Results and Discussions
Characterization of SAMSA Conjugation Process
For biosensor fabrication based on gold electrode, the most pivotal step is formation of the Au-S group for the introduction of antibody, enzyme or receptor onto the biosensor surface in order to detect the specific analyte. In this study, we demonstrated the use of S-Acetylmercaptosuccinic anhydride (SAMSA) to introduce the thiol group onto the anti-GPC-1 for detection of GPC-1 antigen. The thiol linked antibody further directly incubated onto the gold electrode, providing a single-step for biosensor fabrication (1 hr), which significantly shortened the biosensor fabrication period comparing with that of SAM method (3 days). The reaction process of SAMSA and anti-GPC-1 is demonstrated in Fig. 1. The whole reaction process of conjugation of antibody is around two and half hours. The conjugated anti-GPC-1 solution was further stored at −20 °C for future use.
We characterized the reactivity of the external thiol linker on the Anti-GPC-1 by analyzing the electrochemical impedance difference before and after the incubation of thiol linked Anti-GPC-1. We also compared thiol-linked Anti-GPC-1 with non-modified anti-GPC-1 on their affinity to gold electrode surface. As shown in Fig. 2a, Nyquist plot represents the impedance difference among bare electrode, Anti-GPC-1 incubated electrode, and thiol-linked Anti-GPC-1 incubated electrode. Experimentally, 7.5 µg/mL of thiol-linked Anti-GPC-1 and the same concentration of unmodified Anti-GPC-1 solution were both incubated onto the electrode for 1 h at room temperature. After incubation, the biosensors were cleaned by deionized water and dried by nitrogen gas prior to the electrochemical impedance spectroscopy (EIS) test. The EIS test was conducted with the presence of redox coupling [Fe(CN)6]3−/4−. As shown in Fig. 2a, unmodified Anti-GPC-1 protein solution showed some gold-affinity, because amino acids such as cysteine, penicillamine, and glutathione, are thiol contained molecules in the protein. Therefore, they can provide natural affinity to gold23. However, thiol-linked Anti-GPC-1 shows a much bigger impedance value comparing with that of unmodified Anti-GPC-1, indicating the validity of the Au-S reaction.
Surface characterization of GPC-1 biosensor was also conducted by Time of Flight Secondary Ion Mass Spectroscopy (TOF-SIMS).

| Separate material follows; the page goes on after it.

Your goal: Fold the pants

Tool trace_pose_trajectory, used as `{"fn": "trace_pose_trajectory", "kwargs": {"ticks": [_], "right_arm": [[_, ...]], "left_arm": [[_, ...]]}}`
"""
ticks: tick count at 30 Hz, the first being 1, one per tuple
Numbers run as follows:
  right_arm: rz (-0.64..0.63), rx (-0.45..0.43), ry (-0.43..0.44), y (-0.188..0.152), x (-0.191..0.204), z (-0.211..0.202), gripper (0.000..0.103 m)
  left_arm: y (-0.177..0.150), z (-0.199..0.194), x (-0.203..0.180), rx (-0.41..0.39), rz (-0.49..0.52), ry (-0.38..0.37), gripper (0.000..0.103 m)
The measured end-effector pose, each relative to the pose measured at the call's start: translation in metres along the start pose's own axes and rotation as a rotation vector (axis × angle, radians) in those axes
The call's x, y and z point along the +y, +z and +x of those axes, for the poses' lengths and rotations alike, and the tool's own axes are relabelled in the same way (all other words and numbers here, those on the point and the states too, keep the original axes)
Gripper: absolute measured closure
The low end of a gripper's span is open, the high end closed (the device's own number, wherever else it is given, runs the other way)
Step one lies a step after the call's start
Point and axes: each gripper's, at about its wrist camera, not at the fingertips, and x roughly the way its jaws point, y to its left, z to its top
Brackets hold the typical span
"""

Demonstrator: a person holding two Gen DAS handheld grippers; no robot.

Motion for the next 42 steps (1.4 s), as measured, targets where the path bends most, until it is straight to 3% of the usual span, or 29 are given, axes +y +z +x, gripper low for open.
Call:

Elements maps of total ions and Au-S group are shown in Fig. 2b,c for thiol-linked Anti-GPC-1 incubated biosensor and unmodified Anti-GPC-1 incubated biosensor. The elements map of Au-S in Fig. 2b showed a homogeneous distribution of Au-S group, indicating an excellent distribution of the Anti-GPC-1 antibody on the working electrode surface. However, the elements map of Au-S in Fig. 2c demonstrated 60% less counts of Au-S group comparing with that of Fig. 2b, confirming that the effectiveness of the SAMSA reaction process on providing the external thiol-linker onto the Anti-GPC-1 and its reactivity with gold electrode surface.
Another interesting finding from TOF-SIMS was that the counts of carbon-nitrogen (C-N) bonds in thiol-linked Anti-GPC-1 incubated biosensor increased significantly for about 1.6 times comparing with that of unmodified Anti-GPC-1 incubated biosensor as shown in Fig. 3. We already demonstrated the thiol-linked protein displayed higher affinity on the gold electrode. Carbon-nitrogen bond, as one of the most distributed bonds in the amino acids, is an eligible representative of protein. Therefore, the characterization of C-N bond using TOF-SIMS provides a new perspective for surface protein analysis and a potential for surface protein quantification. Also, these results combined proved the effectiveness of fabrication of biosensor in 1 hr.
Electrochemical Characterization of the GPC-1 Biosensor
Cyclic voltammetry (CV) characterization of sensing device based on Randle-Sevcik Equation is a well-validated method to prove the stability and reproducibility of SAMSA modified Anti-GPC-1 produced biosensor15,24. Typically, a well-calibrated sensor under CV should embrace a linear relationship between the current peak outputs and the square root of scan rates at the condition with the same redox event, constant diffusion constant and identical temperature. As shown in Fig. 4a, the CV current outputs for both oxidation and reduction states at the presence of [Fe(CN])6]3−/4− were examined at scan rates from 30–100 mV/s. Fig. 4b demonstrates the linear relationship between the square root of scan rates against the current outputs of both oxidation and reduction with an average R-square value of 0.99785, indicating an excellent reproducibility and stability of the GPC-1 biosensor.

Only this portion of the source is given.